Five other appellate courts have concluded that a school official can be liable under the Equal Protection Clause for his deliberate indifference to student-on-student sexual harassment. Here, the plaintiffs have sufficiently alleged an equal protection claim against President Hurley. Hurley allegedly sought to downplay the harassment and threats and made no effort to stop them. However, Hurley is nevertheless entitled to qualified immunity because he lacked fair warning that his conduct gave rise to such a claim.
Accordingly, the 42 U.S.C. § 1983 equal-protection claim against President Hurley was properly dismissed. But the district court erred in dismissing the Title IX sex discrimination and retaliation claims.
Affirmed in part, vacated in part, reversed and remanded. Judge Agee dissented.
In 2003, the petitioner agreed to pleaded guilty to carjacking, use of a firearm in furtherance of a crime of violence, and possession of a firearm by a felon. Under the plea agreement, the government agreed, to dismiss two additional counts and to recommend a downward sentencing adjustment. The petitioner also agreed to waive “the right to contest either the conviction or the sentence in any direct appeal or other post-conviction action, including any proceeding under 28 U.S.C. § 2255.” He received a 272-months sentence.

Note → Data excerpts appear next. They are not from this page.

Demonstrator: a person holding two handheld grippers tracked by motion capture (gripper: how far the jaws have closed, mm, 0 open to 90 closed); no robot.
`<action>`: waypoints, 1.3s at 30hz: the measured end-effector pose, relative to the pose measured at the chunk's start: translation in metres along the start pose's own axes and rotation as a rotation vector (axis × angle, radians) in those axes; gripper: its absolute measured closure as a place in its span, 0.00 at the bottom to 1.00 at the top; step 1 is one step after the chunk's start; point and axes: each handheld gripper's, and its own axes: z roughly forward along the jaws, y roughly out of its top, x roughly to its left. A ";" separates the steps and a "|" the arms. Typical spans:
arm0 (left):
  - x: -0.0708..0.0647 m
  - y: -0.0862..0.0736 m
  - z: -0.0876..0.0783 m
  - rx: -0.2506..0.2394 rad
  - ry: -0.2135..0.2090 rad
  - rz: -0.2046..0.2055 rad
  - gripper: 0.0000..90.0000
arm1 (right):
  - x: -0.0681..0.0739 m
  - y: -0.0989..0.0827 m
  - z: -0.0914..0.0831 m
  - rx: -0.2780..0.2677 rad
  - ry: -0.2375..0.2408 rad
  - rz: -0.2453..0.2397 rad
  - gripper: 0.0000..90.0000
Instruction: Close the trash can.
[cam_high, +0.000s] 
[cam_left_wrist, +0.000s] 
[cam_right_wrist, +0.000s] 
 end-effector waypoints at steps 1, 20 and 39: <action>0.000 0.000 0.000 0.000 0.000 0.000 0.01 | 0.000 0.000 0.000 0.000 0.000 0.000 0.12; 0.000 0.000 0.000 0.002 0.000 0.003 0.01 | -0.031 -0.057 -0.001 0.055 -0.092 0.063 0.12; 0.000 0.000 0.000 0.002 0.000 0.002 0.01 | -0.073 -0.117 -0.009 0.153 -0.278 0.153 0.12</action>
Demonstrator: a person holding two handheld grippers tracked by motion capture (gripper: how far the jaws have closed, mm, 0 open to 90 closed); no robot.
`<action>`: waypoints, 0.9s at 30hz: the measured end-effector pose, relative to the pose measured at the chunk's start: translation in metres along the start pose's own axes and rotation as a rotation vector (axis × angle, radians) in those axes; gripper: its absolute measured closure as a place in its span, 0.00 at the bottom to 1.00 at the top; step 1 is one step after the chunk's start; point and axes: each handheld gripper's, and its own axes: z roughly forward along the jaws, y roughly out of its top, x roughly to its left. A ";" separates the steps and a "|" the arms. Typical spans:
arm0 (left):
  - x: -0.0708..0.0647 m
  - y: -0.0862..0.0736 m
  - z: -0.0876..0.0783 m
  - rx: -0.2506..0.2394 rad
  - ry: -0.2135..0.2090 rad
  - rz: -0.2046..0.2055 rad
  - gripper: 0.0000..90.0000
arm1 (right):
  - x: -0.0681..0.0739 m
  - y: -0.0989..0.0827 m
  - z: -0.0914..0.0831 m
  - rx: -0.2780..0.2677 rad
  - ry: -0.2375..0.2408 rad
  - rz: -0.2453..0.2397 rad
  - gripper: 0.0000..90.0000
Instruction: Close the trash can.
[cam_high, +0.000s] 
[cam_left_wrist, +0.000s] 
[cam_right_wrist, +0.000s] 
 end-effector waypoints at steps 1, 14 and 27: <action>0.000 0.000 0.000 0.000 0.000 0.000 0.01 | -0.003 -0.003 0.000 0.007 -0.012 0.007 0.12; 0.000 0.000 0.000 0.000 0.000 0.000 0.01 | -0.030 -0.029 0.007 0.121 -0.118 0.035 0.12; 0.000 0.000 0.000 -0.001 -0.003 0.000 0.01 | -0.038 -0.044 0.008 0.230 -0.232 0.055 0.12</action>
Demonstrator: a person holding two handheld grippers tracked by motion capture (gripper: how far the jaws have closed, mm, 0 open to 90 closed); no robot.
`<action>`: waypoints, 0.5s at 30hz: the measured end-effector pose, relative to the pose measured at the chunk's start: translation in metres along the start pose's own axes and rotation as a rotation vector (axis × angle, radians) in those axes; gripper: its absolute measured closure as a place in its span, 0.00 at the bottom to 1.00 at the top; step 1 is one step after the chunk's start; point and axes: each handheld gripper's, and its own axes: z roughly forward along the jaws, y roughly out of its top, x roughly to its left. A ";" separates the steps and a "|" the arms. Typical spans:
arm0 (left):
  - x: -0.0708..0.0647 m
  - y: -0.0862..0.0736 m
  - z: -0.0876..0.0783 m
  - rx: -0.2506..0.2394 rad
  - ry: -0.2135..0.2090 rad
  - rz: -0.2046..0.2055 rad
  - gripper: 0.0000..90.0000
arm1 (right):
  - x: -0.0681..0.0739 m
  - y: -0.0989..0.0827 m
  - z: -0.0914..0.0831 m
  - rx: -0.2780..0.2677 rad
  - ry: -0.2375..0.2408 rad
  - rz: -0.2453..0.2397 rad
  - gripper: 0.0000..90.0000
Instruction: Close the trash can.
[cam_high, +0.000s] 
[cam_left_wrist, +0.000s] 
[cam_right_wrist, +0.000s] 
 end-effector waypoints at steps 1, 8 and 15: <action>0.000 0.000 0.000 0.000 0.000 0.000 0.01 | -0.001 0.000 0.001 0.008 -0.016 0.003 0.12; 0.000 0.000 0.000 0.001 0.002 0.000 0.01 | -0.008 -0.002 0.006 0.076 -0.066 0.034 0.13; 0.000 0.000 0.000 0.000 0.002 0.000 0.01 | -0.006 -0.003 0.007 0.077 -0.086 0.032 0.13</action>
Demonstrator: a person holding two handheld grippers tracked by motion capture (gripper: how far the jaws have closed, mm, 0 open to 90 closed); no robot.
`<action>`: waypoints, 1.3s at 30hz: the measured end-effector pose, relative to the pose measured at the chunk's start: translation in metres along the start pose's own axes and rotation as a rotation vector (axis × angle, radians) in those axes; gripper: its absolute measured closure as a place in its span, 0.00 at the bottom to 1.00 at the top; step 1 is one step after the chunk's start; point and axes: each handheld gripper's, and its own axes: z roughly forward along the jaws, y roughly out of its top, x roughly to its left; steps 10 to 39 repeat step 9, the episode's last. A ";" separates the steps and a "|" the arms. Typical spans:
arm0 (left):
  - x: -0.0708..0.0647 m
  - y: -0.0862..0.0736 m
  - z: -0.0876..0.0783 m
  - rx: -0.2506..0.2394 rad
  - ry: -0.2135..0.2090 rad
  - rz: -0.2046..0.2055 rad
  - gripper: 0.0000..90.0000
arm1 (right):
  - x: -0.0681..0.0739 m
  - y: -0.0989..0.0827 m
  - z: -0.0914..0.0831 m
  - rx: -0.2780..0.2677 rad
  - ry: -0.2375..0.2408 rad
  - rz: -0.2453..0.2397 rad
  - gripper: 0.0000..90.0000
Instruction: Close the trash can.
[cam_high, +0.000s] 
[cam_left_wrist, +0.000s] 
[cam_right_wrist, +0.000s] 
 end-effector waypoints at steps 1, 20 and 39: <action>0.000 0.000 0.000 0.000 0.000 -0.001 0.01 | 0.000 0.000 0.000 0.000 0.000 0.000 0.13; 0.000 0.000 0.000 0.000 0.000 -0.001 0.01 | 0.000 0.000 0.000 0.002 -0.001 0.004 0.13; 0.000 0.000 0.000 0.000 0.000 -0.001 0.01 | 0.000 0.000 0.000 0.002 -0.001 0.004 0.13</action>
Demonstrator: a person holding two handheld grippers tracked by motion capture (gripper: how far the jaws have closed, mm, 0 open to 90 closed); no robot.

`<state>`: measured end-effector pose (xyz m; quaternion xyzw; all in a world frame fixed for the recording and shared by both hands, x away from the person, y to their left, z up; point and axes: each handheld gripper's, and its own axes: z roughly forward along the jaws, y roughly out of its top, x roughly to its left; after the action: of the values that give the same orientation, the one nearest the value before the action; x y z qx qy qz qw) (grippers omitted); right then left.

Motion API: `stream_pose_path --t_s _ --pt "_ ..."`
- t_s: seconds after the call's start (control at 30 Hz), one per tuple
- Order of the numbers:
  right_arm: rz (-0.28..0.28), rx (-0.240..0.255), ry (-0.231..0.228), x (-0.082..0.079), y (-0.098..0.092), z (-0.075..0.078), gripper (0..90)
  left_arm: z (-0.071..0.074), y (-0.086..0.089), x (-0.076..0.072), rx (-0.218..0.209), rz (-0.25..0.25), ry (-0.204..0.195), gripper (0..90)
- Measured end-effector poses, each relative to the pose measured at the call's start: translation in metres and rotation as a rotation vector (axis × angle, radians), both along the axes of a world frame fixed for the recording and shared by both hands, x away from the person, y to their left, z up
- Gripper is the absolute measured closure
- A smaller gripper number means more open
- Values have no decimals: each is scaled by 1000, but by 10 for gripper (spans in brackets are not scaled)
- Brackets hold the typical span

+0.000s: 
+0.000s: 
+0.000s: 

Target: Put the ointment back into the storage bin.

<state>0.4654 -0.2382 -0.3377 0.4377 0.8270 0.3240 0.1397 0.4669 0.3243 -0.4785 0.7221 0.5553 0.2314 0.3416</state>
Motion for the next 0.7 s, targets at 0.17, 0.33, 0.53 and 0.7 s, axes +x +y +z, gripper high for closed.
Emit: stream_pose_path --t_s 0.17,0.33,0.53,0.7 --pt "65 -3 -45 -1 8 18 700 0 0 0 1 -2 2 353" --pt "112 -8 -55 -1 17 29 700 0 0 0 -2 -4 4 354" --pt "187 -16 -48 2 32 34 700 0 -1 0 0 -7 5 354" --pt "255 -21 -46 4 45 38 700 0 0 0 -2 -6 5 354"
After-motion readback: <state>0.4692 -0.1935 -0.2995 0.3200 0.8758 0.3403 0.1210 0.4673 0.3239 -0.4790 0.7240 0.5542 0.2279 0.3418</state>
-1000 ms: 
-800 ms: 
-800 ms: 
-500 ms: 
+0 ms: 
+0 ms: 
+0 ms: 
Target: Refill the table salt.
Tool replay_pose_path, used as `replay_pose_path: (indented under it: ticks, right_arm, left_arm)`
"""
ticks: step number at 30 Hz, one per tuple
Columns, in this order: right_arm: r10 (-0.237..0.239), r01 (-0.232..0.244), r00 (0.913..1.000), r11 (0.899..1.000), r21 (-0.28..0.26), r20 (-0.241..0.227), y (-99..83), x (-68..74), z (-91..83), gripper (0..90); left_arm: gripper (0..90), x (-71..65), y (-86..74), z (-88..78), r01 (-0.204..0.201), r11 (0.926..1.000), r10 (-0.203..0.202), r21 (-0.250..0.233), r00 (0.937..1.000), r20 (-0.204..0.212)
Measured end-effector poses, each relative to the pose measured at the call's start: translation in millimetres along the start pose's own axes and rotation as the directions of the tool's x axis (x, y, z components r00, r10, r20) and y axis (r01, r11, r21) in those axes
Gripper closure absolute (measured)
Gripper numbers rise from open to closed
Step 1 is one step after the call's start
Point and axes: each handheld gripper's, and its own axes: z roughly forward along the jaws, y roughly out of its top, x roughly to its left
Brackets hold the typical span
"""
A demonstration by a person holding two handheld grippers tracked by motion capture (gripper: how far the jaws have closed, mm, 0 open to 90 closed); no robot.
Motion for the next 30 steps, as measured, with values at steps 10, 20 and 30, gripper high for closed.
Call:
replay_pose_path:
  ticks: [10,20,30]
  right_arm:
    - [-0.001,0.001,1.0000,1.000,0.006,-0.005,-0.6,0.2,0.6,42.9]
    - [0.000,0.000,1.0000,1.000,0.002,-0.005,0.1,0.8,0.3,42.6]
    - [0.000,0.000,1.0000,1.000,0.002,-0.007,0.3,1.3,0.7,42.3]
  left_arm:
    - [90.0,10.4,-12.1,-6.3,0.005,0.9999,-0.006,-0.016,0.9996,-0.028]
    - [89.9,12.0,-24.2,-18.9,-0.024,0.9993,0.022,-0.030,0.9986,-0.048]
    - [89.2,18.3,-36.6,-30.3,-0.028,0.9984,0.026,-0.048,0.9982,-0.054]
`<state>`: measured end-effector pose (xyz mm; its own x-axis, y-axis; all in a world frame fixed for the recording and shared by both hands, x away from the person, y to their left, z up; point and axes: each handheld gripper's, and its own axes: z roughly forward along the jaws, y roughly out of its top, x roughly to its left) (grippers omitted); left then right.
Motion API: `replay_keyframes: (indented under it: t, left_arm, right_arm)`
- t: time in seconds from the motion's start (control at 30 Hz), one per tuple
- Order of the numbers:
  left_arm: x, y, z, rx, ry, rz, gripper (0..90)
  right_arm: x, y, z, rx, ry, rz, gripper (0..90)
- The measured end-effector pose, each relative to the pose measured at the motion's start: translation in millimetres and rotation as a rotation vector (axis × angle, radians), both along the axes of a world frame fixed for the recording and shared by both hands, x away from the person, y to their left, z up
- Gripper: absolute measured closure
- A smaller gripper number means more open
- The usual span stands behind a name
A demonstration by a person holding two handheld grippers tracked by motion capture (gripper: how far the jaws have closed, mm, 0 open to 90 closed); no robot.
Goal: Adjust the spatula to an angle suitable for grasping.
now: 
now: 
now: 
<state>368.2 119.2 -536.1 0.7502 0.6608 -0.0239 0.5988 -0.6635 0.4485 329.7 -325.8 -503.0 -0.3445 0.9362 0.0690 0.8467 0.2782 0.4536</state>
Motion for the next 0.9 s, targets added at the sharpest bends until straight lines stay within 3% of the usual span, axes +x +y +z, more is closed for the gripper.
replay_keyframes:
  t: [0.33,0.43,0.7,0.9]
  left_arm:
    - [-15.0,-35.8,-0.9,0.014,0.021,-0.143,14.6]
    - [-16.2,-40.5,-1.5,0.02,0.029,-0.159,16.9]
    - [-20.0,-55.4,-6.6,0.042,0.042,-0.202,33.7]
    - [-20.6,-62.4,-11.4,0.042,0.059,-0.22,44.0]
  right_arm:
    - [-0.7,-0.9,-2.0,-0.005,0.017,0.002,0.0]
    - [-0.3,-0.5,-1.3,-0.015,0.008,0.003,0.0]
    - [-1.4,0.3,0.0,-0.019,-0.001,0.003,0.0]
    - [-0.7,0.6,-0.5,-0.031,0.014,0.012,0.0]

In 2012, following our decision in United States v. Simmons, 649 F.3d 237 (4th Cir. 2011), the petitioner moved for relief under 28 U.S.C. § 2255 and was partially successful (based in part on the government’s partial waiver of its available defenses under the plea agreement). The district court entered an amended judgment in the petitioner’s criminal case on January 31, 2013, reimposing the 180-month sentence for the petitioner’s carjacking conviction and a consecutive 84-month sentence for his § 924(c) conviction.
In addressing the petitioner’s argument that he was “entitled to be resentenced,” the court rejected that argument based on various applicable provisions of law. However, its analysis didn’t indicate that the court considered itself limited to granting the relief that it entered. It did not abuse its discretion in entering the amended judgment in the form that it did.
Dismissed. Judge Gregory dissented in part.
U.S. District Court – Virginia Eastern
The court vacated an arbitration award based on the arbitrators’ disregard for applicable law.
The plaintiff is an online brokerage firm that provides a web-based platform for sophisticated investors to purchase and sell securities and other products on various exchanges throughout the world. Its contracts with its customers include, among other things, waivers of liability for any and all losses sustained through the market. The defendants in this case were three such customers who brought a claim against the plaintiff for violating Financial Industry Regulating Authority (FINRA) rules.
There is no private right of action under FINRA rules. Further, the Arbitrators knew and understood that that a claim for damages must be tied to a recognized cause of a action, knew that principle was applicable in this dispute, and disregarded it. After receiving clear guidance from the court that they needed to establish a predicate for liability, the arbitrators doubled down by adding to their report more language about violating FINRA rules rather than discussing one of the claims for relief stated in their case summary.
The plaintiff’s counterclaims are reinstated, and the case is remanded to a FINRA arbitration panel with specific instructions that the counterclaims be considered by a different panel.
Plaintiff’s motion to vacate arbitration award granted.